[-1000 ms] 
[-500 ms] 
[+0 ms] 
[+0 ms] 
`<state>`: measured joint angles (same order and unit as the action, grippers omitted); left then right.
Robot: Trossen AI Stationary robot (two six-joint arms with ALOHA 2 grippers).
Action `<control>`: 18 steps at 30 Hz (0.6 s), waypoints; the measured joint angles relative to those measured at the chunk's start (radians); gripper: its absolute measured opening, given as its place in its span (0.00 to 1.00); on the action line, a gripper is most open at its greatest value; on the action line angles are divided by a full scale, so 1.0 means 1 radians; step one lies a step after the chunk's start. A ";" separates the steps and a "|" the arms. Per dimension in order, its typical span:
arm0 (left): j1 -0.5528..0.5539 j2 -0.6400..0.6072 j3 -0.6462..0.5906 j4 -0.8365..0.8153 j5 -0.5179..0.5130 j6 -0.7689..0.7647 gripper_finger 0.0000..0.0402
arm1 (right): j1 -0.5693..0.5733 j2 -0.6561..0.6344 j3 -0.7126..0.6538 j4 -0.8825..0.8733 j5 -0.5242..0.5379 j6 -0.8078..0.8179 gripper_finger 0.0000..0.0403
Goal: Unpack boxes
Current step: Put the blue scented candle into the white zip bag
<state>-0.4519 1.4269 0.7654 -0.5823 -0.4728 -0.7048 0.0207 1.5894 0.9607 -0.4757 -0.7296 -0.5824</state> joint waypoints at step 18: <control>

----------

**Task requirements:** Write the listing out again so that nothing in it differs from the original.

**Result:**
[-1000 ms] 
[-500 ms] 
[+0 ms] 
[+0 ms] 
`<state>`: measured joint angles (same order and unit as the action, grippers omitted); left then right.
Robot: Trossen AI Stationary robot (two six-joint arms with ALOHA 2 grippers).
Action `<control>`: 18 steps at 30 Hz (0.6 s), waypoints; the measured joint angles relative to those measured at the chunk's start (radians); gripper: its absolute measured opening, given as its place in its span (0.00 to 1.00); on the action line, a gripper is most open at its greatest value; on the action line angles are divided by a full scale, so 1.0 means 1 radians; step one lies a step after the chunk's start. A ";" separates the steps and a "|" the arms. Per dimension in order, its typical span:
arm0 (left): j1 -0.5528..0.5539 j2 -0.6400..0.6072 j3 -0.6462..0.5906 j4 -0.8365..0.8153 j5 -0.5179..0.5130 j6 -0.7689..0.7647 gripper_finger 0.0000..0.0402
arm1 (right): j1 -0.5693..0.5733 j2 -0.6561..0.6344 j3 -0.7126..0.6538 j4 -0.8825..0.8733 j5 -0.5242..0.5379 j6 -0.8078..0.8179 gripper_finger 0.0000..0.0403
Goal: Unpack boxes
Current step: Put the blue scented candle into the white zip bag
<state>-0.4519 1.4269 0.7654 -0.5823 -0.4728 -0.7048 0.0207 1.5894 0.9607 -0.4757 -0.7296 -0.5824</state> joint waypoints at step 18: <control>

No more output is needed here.